Activity
Report back each line of the data that contains the word "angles".

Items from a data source
=====

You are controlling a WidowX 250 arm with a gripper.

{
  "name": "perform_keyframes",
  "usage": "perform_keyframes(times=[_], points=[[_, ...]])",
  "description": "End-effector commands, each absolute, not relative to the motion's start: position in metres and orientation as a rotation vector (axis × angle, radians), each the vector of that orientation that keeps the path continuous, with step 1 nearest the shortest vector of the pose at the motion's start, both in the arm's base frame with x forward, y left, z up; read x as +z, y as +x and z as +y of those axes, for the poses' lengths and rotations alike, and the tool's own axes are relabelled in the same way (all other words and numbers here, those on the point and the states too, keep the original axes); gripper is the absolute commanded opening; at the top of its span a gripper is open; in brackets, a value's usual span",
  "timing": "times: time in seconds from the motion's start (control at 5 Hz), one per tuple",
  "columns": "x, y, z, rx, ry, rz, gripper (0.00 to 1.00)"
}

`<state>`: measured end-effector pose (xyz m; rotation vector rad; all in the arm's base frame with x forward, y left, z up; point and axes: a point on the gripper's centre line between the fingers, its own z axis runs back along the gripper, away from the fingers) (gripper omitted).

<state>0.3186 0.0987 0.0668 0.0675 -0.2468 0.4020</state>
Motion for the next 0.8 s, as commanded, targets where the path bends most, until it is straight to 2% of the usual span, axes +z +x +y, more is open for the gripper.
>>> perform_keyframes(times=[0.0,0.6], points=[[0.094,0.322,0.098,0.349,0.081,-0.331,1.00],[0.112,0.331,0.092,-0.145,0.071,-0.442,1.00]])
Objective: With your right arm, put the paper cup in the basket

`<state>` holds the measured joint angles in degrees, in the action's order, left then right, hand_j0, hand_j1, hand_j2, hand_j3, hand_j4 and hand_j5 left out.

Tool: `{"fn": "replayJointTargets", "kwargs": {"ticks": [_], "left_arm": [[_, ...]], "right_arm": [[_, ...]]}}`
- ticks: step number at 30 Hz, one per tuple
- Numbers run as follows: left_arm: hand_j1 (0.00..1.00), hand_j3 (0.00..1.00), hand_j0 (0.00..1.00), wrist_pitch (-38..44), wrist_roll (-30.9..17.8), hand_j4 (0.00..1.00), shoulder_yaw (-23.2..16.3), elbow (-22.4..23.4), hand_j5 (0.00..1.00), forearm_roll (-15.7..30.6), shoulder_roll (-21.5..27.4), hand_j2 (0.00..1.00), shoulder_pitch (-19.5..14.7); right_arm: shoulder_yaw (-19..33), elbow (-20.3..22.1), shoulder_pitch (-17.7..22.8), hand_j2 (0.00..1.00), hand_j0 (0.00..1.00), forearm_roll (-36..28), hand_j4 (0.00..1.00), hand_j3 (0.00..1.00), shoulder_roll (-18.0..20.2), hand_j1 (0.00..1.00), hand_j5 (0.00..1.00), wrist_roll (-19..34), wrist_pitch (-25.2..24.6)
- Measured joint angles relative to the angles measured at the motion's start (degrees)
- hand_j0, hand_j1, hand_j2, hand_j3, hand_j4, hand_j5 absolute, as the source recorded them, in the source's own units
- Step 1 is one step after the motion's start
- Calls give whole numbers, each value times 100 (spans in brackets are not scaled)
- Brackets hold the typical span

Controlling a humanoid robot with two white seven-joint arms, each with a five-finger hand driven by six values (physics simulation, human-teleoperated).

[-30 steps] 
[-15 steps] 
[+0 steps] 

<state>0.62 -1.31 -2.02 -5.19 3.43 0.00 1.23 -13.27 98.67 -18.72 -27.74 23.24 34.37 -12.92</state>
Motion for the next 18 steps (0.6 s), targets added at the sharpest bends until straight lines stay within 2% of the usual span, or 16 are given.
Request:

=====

Response for this exercise
`<state>` holds the measured joint angles in degrees, in the action's order, left then right, hand_j0, hand_j1, hand_j2, hand_j3, hand_j4 and hand_j5 left out.
- Measured joint angles relative to the angles measured at the motion's start (degrees)

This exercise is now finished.